From the material beneath, pull every line with the word "enclosing".
PROVIDED INFORMATION START
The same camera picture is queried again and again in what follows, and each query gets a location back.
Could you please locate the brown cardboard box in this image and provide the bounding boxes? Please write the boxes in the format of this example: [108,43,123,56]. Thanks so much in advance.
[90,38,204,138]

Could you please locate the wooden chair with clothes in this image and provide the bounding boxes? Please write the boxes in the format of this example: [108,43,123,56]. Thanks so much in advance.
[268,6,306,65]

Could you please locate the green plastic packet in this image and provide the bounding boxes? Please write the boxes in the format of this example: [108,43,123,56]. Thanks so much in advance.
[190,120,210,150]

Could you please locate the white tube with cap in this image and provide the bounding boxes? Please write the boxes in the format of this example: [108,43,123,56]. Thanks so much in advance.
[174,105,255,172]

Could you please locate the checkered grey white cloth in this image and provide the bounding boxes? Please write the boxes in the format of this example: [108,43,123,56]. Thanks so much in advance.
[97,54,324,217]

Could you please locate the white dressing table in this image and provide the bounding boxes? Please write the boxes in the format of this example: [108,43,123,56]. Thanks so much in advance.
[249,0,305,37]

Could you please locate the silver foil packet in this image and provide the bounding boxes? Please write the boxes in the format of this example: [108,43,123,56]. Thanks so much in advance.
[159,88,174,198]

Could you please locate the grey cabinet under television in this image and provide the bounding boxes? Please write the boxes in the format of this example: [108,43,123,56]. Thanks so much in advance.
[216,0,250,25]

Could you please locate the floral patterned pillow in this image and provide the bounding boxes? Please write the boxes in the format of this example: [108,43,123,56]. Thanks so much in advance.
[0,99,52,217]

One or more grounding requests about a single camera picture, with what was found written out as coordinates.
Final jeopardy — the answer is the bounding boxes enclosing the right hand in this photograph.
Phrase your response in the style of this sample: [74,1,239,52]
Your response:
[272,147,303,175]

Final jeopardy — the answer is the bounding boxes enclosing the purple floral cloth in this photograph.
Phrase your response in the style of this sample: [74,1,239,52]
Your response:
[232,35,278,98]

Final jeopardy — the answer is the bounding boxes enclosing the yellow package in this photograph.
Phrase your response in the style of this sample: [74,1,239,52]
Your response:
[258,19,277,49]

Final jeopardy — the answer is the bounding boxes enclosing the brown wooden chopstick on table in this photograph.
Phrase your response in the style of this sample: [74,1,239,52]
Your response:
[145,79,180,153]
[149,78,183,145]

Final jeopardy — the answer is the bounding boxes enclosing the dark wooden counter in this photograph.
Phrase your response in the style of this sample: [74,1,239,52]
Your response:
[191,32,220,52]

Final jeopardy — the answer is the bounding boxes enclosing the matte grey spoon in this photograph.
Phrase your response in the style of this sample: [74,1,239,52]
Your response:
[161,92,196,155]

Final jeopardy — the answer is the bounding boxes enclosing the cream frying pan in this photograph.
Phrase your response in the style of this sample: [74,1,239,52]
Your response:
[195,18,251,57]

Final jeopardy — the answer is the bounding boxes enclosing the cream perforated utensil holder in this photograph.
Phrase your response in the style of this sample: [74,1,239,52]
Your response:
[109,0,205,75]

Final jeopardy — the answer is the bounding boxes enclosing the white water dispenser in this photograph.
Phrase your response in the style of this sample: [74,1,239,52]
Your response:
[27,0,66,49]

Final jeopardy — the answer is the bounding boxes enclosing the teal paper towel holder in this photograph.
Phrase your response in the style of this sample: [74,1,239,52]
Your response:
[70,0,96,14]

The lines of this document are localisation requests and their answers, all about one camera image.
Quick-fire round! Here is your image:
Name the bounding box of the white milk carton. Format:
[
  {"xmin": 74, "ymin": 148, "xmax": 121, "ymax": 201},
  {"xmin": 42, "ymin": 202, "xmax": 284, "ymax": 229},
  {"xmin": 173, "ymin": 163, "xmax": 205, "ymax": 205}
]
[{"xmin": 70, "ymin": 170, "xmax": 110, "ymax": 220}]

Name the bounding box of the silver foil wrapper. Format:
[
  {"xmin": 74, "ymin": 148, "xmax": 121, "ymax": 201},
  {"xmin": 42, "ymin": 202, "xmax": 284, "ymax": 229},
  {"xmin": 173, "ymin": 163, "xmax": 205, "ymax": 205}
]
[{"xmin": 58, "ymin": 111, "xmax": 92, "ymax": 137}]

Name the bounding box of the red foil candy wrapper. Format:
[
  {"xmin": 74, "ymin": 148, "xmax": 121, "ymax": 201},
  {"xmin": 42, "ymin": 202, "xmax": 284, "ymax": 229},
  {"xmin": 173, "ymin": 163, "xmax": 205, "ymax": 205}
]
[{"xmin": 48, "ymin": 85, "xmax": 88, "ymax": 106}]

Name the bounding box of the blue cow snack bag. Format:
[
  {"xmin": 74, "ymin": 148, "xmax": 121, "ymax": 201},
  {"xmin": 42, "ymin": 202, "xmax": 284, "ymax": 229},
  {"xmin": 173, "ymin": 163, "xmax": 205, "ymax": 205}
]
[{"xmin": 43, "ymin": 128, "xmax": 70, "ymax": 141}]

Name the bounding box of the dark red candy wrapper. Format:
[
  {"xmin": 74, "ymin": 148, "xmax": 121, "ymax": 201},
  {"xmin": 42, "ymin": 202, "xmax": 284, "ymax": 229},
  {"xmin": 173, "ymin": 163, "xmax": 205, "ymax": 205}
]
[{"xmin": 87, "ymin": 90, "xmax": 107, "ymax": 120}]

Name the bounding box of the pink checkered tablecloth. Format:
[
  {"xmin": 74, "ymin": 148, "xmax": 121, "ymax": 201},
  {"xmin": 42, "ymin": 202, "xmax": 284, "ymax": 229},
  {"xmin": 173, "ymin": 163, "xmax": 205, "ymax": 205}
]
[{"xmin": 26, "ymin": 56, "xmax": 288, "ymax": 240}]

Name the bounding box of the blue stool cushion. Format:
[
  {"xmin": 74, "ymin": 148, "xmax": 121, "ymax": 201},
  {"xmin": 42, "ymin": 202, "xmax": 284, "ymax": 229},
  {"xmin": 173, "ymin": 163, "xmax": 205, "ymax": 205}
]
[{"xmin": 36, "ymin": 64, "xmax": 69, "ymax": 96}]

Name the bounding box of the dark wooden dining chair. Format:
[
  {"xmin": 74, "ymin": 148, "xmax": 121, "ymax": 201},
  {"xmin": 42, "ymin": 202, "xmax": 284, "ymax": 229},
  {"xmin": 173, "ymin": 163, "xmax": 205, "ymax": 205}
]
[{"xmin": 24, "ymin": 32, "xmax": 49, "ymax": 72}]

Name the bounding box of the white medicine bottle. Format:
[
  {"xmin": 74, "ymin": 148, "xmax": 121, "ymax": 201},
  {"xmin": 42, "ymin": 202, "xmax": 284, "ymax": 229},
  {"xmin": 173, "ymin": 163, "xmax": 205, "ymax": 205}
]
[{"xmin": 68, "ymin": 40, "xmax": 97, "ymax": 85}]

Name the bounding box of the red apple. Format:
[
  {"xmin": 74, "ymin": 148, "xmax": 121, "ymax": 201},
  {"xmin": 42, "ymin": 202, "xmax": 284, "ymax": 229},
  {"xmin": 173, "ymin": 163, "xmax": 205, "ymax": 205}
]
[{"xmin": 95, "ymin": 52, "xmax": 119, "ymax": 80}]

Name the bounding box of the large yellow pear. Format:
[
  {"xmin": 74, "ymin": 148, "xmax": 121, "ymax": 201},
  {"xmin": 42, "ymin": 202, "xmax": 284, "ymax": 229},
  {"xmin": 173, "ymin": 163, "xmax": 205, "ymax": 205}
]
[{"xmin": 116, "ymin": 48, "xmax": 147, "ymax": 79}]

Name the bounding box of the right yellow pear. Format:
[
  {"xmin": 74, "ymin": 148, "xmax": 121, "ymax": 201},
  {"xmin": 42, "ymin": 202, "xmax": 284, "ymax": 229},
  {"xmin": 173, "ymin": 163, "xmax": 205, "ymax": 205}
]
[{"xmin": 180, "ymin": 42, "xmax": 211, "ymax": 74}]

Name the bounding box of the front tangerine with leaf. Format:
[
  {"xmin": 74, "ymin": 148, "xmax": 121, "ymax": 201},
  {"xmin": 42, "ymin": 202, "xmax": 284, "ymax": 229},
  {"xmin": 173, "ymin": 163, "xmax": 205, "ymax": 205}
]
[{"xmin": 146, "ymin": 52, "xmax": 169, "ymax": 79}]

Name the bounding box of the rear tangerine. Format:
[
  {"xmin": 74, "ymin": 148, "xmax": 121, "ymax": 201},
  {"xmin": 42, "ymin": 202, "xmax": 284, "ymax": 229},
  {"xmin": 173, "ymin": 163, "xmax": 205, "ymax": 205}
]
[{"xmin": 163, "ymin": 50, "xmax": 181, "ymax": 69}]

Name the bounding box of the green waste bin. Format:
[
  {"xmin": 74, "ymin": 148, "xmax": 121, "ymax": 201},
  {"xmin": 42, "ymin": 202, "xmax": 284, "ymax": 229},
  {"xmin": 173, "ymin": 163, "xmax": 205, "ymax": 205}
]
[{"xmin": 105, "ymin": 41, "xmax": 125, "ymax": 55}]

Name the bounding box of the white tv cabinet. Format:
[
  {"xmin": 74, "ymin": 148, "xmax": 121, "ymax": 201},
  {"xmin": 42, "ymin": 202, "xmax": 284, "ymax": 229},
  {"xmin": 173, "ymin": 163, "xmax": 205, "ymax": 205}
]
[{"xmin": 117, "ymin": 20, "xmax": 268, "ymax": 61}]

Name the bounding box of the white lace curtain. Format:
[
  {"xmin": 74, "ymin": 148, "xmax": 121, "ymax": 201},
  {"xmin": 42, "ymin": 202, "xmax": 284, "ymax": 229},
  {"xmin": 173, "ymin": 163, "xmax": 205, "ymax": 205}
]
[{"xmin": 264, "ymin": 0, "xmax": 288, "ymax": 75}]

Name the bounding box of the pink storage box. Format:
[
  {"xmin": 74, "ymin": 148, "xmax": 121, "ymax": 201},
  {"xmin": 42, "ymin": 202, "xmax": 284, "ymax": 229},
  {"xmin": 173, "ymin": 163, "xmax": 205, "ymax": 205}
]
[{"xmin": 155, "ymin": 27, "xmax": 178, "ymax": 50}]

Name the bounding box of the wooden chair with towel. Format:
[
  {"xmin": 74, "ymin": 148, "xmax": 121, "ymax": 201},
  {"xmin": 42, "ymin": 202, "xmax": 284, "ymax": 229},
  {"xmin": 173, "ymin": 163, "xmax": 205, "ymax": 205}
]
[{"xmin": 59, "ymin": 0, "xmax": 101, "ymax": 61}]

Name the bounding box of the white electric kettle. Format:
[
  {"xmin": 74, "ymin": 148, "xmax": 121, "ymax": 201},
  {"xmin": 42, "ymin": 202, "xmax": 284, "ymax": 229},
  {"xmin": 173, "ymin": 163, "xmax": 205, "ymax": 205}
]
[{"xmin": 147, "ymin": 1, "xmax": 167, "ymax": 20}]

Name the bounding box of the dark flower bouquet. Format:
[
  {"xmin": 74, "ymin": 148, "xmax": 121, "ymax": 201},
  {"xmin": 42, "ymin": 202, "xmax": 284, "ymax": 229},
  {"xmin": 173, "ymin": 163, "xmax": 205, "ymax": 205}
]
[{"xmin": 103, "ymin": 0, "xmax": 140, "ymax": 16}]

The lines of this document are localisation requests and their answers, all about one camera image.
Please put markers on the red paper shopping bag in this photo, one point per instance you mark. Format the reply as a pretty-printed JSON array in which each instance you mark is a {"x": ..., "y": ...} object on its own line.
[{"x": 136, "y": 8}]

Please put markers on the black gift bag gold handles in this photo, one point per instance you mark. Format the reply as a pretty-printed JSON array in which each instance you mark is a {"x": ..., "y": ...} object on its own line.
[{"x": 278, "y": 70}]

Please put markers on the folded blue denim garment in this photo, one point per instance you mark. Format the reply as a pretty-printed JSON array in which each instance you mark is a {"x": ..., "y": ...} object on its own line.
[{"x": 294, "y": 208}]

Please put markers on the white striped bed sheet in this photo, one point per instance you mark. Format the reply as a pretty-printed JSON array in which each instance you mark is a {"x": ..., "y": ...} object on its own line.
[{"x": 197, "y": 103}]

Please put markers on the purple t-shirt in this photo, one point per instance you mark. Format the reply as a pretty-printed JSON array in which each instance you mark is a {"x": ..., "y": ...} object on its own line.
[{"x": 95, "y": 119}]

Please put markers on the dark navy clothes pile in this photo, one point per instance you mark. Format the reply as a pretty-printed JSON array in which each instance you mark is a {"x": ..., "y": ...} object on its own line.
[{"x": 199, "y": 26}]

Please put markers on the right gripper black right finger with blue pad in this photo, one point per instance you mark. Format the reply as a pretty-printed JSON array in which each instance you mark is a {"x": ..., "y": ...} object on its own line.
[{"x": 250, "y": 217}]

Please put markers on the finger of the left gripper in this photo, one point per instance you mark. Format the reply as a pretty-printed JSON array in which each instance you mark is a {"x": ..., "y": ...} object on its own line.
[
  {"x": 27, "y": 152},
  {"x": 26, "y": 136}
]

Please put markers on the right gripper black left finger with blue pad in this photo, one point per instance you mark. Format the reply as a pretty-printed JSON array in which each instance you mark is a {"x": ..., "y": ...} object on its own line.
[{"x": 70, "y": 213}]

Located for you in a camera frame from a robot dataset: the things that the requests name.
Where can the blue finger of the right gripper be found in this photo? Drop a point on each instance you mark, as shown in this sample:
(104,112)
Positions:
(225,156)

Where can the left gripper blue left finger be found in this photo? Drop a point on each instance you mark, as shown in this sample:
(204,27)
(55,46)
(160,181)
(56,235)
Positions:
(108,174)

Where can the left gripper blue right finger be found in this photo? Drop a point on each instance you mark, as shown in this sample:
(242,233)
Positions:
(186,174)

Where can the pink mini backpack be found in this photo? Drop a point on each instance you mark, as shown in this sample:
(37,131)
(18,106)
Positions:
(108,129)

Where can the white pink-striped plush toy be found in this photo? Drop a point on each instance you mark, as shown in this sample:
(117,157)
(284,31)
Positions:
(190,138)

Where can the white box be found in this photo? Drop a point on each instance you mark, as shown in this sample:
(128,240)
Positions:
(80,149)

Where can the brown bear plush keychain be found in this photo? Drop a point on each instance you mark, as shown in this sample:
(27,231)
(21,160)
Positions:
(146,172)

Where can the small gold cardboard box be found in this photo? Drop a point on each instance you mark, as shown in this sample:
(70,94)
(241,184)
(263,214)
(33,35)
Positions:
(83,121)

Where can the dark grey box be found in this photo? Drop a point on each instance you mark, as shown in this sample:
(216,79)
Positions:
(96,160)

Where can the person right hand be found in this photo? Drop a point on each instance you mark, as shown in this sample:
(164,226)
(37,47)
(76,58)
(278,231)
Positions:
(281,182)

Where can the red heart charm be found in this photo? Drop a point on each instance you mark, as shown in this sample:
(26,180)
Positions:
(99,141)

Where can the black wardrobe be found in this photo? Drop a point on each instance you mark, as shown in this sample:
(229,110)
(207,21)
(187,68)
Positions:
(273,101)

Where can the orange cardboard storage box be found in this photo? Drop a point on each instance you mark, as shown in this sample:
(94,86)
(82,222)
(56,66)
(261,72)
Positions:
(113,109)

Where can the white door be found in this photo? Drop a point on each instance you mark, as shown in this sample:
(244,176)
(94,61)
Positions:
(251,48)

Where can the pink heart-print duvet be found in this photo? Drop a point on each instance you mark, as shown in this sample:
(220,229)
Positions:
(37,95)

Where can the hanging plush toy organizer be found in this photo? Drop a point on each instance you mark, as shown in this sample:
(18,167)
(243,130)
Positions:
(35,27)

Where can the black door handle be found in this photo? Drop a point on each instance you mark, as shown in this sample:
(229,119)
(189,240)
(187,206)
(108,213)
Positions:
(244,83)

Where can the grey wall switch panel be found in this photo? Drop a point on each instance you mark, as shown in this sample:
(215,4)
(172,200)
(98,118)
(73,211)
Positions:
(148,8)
PROVIDED INFORMATION END
- SOLUTION FOR THIS EXERCISE:
Final jeopardy — the answer is the bounding boxes enclosing the right hand in this photograph.
Final jeopardy — the answer is the bounding boxes enclosing the purple floral cloth in this photograph.
Final jeopardy — the answer is the bounding boxes enclosing the yellow package in this photograph.
Final jeopardy — the answer is the bounding boxes enclosing the brown wooden chopstick on table in this photograph.
Final jeopardy — the answer is the bounding boxes enclosing the dark wooden counter in this photograph.
Final jeopardy — the answer is the bounding boxes enclosing the matte grey spoon in this photograph.
Final jeopardy — the answer is the bounding boxes enclosing the cream frying pan in this photograph.
Final jeopardy — the answer is the bounding boxes enclosing the cream perforated utensil holder in this photograph.
Final jeopardy — the answer is the bounding boxes enclosing the white water dispenser in this photograph.
Final jeopardy — the answer is the bounding boxes enclosing the teal paper towel holder in this photograph.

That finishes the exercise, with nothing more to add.